TO DO:
Check every line of the material below for the string "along", and return the ones that have it.

==========

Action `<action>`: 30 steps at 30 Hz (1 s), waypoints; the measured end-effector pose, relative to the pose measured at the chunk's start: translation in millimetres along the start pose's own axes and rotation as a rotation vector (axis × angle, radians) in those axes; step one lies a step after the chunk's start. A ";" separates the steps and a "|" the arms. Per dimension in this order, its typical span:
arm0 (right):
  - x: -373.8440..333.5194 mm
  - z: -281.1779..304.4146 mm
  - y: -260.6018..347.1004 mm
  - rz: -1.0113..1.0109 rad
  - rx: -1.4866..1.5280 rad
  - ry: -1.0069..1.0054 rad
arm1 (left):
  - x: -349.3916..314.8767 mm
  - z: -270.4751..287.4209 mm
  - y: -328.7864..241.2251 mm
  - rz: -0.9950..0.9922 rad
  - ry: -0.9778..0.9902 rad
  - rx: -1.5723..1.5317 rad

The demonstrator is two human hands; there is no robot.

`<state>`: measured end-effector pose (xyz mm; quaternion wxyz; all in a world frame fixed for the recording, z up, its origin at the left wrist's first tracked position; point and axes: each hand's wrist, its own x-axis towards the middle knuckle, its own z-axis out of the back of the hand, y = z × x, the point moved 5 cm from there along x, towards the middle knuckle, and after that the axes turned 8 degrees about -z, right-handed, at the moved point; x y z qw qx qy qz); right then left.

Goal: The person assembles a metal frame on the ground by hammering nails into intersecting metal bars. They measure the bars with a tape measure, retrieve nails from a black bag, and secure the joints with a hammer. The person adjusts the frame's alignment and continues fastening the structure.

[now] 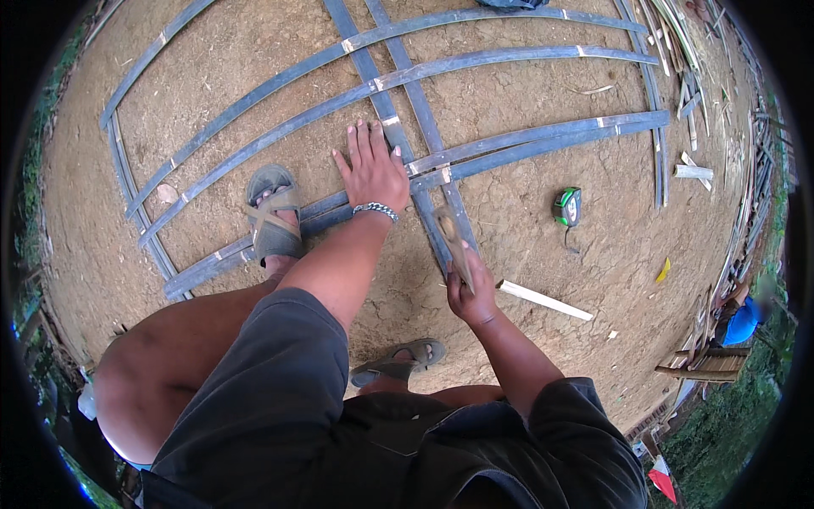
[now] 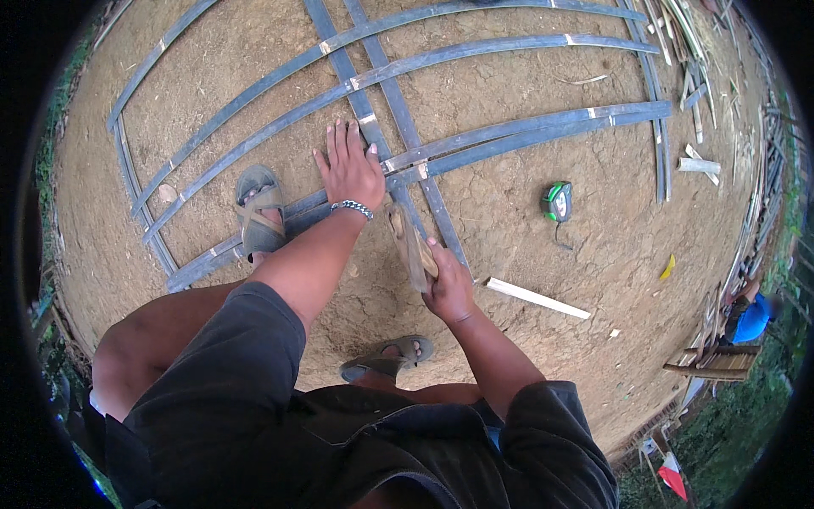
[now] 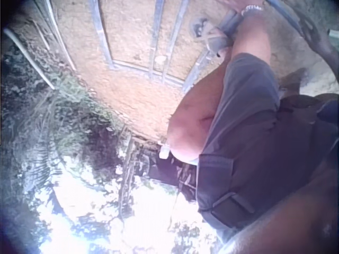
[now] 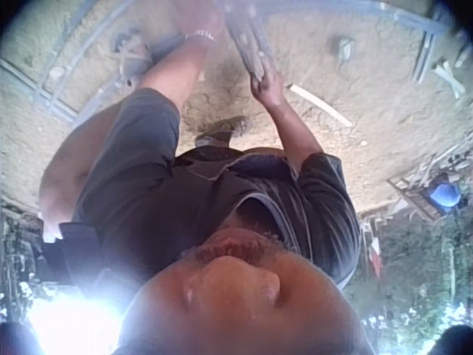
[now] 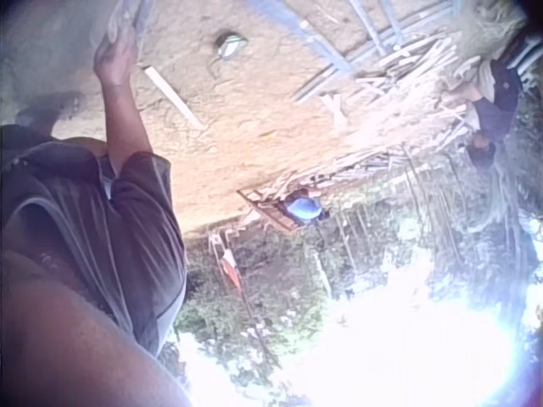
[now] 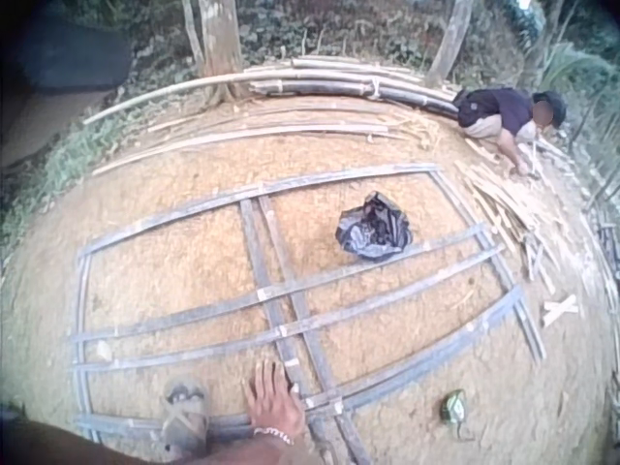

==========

WRITTEN SOLUTION:
Action `<action>`: 30 steps at 30 Hz (1 s), waypoints; the measured end-effector pose, relative to the pose measured at the chunk's start: translation in millimetres along the start pose's own axes and rotation as a rotation vector (axis × angle, radians) in those axes; step one lies a step after the chunk's start. A ";" separates the steps and a "|" the arms. Per dimension in this order, its typical span:
`<state>`: measured end-effector pose (xyz mm; quaternion wxyz; all in a world frame fixed for the recording, z up, its origin at the left wrist's first tracked position; point and axes: each hand's wrist, its own x-axis towards the middle knuckle, its own z-axis out of the back of the hand, y = z × x, the point moved 5 cm from there along x, towards the middle knuckle, and after that the axes turned 8 degrees about -z, right-handed, at the moved point; x y z qw qx qy qz); right then left.

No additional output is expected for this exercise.